Two Early American Cranks

This is my third and last post inspired by reading Gordon S. Wood’s The Radicalism of the American Revolution.

No political commentary this time or chiding people for their misperceptions of history.

This one is about two early American writers who, judging by the quotes Wood presents, are worth adding to the monumental to-be-read pile.

As before, the listed page numbers are from the 1991 Knopf edition of Wood’s book.

Charles Woodmason was a “harried and headstrong itinerant Anglican minister” who travelled among early Carolina settlers in the late 1760s. His observations are wonderfully acidic and unhappy. (p. 131)

[The people he saw had] abandon’d Morals and profligate Principles-Rude-Ignorant-Void of Manners, Education or Good Breeding.

[Carolinians lived] like Hogs [with] little or no Bedding, or anything to cover them.

There’s not a Cabbin but has 10 or 12 Young Children in it-When the Boys are 18 and the Girls 14 they marry-so that in many Cabbins You will see 10 or 15 Children. Children and Grand Children of one size-and the mother looking as Young as the Daughter.

[Carolinians lived] in Concubinage-swopping their wives as Cattel, and living in a state of Nature, more irregularly and unchastely than the Indians.

[They are a shameless lot] for Nakedness is counted as Nothing-as they sleep altogether in Common in one Room, and shift and dress openly without ceremony.

… the Cookery of these People being exceedingly filthy, and most execrable.

[He traveled] heavy loaded like a trooper. If I did not, I should starve … In many places they have nought but a Gourd to drink out of Not a Plate Knive or Spoon, or Glass, Cup or any thing.

They wanted no D—d Black Gown Sons of Bitches among them.

Who but an Heart of Oak could bear up Firm against such Torrents of Malice, Bigotry, and Impudence!

[In his travels, he saw] no genteel or Polite Person … [not] one literate, or travel’d Person-No ingenious Mind-None of any Capacity.

Tis the fashion of these People to abandon all Persons when sick, instead of visiting them-So that a Stranger who had no Relatives or Connexions, is in a most Terrible Situation.

More of Mr. Woodmason’s complaints can be found in Richard J. Hooker’s The Carolina Backcountry on the Eve of the Revolution: The Journal and other Writings of Charles Woodmason, American Itinerant.

The other writer was not an acid-tongued complainer but, according to his enemies in the Federalist Party, a “monstrous oddity in the world” (p. 271). Abraham Bishop was born to an occasional mayor New Haven, Conneticut, graduated from Yale, and a lawyer. He went on to oppose the Constitution, hold “petty offices” in New Haven, lecture, teach school and marry before becoming “one of the greatest popular demagogues in America history” (p. 271).

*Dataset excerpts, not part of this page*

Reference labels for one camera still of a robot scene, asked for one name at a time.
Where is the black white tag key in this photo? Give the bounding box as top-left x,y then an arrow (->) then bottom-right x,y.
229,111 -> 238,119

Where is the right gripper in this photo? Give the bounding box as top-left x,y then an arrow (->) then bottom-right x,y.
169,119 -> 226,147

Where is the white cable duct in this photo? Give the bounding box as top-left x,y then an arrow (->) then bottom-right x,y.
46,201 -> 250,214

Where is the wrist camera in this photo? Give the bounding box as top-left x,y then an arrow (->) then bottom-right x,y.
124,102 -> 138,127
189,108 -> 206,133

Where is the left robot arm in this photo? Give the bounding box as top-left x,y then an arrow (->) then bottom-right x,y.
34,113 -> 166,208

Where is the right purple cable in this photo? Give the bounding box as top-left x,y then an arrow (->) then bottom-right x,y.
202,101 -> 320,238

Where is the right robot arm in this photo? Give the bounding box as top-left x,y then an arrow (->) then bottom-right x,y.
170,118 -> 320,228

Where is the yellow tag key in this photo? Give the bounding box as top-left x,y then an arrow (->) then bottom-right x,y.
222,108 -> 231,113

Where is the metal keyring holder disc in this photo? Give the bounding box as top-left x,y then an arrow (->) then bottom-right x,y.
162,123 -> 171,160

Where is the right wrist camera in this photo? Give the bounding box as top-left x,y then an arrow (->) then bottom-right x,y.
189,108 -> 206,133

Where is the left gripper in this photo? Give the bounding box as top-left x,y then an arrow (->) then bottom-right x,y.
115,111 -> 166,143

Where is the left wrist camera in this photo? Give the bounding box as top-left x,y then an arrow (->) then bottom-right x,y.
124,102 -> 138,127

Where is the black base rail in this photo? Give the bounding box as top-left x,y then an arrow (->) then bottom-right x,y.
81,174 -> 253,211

The Bishop writings quoted reminded me of Lysander Spooner’s famous essay “No Treason: The Constitution of No Authority”. Both vigorously and blatantly attack the basic assumptions of American politics. In Spooner’s case, it was the idea that the Constitution was some sort of contract binding those who did not explicitly consent to it. Bishop attacked the idea that politicians should be great in any sense. I don’t agree with either, but I admire the audaciousness and clarity of their attacks.

Some sample Bishop quotes:

Through excessive indulgence we have already a number of men too great for a republic. How happens it that these great men are so very fit to govern? Internal government is designed to control inordinate passions: great men are most proud, avaricious and tyrannical: will you then select these to curb pride, avarice and tyranny?

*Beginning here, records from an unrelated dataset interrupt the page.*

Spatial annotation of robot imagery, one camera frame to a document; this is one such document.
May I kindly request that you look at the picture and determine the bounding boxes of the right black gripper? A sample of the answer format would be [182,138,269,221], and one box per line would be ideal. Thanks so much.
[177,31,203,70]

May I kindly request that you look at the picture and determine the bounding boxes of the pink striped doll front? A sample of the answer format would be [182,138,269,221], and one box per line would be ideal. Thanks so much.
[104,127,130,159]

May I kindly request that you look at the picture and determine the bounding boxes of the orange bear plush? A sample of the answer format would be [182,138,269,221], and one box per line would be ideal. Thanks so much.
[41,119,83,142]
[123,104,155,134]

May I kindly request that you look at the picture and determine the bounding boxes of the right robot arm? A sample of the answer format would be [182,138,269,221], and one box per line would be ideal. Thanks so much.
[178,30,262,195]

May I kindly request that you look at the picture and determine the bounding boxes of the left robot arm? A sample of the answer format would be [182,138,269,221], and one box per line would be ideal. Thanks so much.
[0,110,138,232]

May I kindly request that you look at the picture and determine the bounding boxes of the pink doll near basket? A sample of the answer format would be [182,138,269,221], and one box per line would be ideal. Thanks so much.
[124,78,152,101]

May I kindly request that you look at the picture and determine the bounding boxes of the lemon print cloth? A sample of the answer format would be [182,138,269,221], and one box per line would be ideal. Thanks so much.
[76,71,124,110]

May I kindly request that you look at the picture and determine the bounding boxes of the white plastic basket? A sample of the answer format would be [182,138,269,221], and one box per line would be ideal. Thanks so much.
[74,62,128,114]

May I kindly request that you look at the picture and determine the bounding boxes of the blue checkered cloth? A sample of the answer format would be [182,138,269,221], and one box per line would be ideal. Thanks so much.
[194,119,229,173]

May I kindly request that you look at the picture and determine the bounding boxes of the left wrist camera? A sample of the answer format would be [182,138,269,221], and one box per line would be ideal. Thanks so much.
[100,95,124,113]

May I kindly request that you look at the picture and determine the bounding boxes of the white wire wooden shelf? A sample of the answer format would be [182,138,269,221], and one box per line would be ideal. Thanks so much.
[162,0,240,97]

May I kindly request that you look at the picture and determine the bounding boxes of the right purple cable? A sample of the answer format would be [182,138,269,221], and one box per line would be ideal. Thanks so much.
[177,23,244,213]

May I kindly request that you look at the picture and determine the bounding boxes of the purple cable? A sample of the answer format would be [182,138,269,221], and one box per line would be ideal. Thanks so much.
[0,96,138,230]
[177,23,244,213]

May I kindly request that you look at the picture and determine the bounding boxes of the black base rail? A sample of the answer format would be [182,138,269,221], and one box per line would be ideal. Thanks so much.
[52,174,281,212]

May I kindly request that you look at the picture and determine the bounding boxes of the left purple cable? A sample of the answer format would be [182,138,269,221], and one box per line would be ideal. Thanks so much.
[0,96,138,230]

The liberties of mankind were never destroyed by any other class of men.

They know well the force and power of every word; the east, west, north and south of every semi-colon; and can extract power from every dash.

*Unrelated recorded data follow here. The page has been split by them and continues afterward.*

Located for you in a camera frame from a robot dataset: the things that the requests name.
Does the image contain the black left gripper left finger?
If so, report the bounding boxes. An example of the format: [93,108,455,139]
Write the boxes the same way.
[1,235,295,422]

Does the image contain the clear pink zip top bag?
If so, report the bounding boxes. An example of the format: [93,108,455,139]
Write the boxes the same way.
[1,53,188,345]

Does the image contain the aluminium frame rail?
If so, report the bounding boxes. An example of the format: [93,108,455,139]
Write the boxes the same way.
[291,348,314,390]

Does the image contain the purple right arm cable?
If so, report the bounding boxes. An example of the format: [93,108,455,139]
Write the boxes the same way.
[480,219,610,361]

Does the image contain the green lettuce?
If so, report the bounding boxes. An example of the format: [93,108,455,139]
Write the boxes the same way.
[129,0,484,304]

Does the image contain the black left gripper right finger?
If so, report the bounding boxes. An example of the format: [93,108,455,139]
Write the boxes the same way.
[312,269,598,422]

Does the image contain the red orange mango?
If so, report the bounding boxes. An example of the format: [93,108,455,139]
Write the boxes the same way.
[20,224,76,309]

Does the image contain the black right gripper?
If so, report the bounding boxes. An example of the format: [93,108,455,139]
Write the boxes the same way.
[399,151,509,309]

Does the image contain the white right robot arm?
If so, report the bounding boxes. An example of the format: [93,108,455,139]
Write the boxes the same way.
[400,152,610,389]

[They] are able to say more and argue better on the wrong side of the question than the people are on either side of it.

But by circumstances of fortune, birth or superior bestowments of mind, or better education they have ceased to be as you; their political condition is immensely variant from yours, they are to govern, you are to be governed. They are well-born, you are base-born!”

They [the great] are indeed of you [in the way] the oak, which shades all the small trees and draws its nourishment from the roots, [is] a part of the grove.

Some of the quoted Bishop works, Connecticut Republicanism: An Oration on the Extent and Power of Political Delusion; Proofs of Conspiracy against Christianity, and the Government of the United States; and Oration in Wallingford, can be found here.